Carr actually suggests another reason why application of Heck under these circumstances may be improper. Heck involved a § 1983 action brought by a prisoner serving a sentence for the very conviction that his § 1983 lawsuit implicitly challenged. In his concurring opinion, Justice Souter stated that the bar the majority created should be applied only to lawsuits by prisoners who are in custody serving sentences that would be directly implicated by their § 1983 claim. In his view, this limitation on § 1983 actions was justified by the need to preserve the exhaustion requirement of habeas corpus. 512 U.S. at 501, 114 S.Ct. 2364. Although the Heck majority specifically rejected such a limitation, and the Seventh Circuit had previously held it was not so limited, Anderson v. County of Montgomery, 111 F.3d 494, 499 (7th Cir.1997), Carr noted that in Spencer v. Kemna, 523 U.S. 1, 118 S.Ct. 978, 140 L.Ed.2d 43 (1998), a majority of justices indicated in dicta that a prisoner's release from custody frees him of the bar Heck otherwise places on § 1983 actions.

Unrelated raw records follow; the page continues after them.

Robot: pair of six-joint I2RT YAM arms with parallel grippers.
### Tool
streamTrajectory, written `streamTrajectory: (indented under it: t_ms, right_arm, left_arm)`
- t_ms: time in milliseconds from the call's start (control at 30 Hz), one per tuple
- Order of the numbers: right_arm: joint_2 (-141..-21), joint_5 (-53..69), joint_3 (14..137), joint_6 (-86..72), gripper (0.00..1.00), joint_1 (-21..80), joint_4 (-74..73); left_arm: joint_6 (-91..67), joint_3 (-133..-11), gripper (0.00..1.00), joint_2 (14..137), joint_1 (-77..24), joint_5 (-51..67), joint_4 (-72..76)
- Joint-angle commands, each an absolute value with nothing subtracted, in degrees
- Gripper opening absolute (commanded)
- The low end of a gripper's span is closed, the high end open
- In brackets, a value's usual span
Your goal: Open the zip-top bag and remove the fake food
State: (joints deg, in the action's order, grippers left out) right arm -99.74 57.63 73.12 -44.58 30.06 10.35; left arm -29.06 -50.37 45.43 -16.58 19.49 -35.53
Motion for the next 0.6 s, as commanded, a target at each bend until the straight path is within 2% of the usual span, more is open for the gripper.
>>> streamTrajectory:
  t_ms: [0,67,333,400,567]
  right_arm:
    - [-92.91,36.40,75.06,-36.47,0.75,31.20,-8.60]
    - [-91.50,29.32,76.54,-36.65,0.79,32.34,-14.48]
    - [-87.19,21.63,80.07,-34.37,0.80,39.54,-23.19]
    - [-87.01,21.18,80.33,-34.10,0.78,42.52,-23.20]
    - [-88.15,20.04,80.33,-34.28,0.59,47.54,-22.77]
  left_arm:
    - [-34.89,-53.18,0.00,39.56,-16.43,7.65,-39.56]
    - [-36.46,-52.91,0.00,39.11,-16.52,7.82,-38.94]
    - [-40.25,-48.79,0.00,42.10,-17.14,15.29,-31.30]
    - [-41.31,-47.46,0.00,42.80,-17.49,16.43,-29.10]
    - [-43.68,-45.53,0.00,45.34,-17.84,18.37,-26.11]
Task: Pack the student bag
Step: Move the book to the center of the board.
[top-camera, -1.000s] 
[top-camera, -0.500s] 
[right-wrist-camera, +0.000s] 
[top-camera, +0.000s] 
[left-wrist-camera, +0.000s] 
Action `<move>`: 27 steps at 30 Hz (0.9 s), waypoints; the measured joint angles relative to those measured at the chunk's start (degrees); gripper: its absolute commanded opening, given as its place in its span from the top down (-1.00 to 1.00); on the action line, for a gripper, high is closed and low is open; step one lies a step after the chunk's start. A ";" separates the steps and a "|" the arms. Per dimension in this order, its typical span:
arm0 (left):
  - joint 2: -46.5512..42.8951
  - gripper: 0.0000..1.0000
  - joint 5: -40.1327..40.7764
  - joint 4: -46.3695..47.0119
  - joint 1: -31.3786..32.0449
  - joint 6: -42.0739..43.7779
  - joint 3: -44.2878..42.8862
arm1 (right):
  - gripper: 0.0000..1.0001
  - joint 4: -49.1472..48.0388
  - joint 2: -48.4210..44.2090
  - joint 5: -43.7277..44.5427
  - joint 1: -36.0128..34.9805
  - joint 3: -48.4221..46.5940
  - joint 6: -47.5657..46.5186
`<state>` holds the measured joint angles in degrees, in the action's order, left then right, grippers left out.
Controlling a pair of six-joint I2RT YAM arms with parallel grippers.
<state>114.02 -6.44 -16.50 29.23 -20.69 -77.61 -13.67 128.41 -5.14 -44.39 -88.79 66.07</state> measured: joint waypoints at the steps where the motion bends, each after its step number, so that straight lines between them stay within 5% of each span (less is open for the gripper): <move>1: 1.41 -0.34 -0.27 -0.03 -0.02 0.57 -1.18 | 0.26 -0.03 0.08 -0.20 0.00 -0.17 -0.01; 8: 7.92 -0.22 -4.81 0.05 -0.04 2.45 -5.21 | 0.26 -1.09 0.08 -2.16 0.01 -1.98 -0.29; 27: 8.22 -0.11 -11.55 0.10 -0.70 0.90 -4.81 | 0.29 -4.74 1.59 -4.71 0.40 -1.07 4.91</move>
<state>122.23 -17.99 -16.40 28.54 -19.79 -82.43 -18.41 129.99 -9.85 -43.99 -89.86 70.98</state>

If indeed Heck were so limited as Justice Souter said it should be and Carr suggests it may be now, then it would not apply here in any event since plaintiff is not now and never has been in custody for his offenses.


While the plaintiff asserts at times that Chief Wodack had some kind of animus against taverns and gambling, which is not altogether unusual for law enforcement officials, he does not adequately assert that there was some kind of vengeance campaign against him such that he could succeed on an equal protection theory of government vindictivenessSee, e.g., Esmail v. Macrane, 53 F.3d 176, 179 (7th Cir.1995)(mayor and other city officials developed a "deep-seated animosity" toward the plaintiff in particular.)

Moreover, the plaintiff argues at some length that the community concern about gambling was not really that strong. In fact, he argues, gambling was popular in the community. Even if he were correct, however, a lack of genuine community concern does not preclude law enforcement from doing their job. There is no outcry to enforce jaywalking laws either, but that does not prevent an officer from issuing citations, and it certainly does not turn it into a violation of civil rights.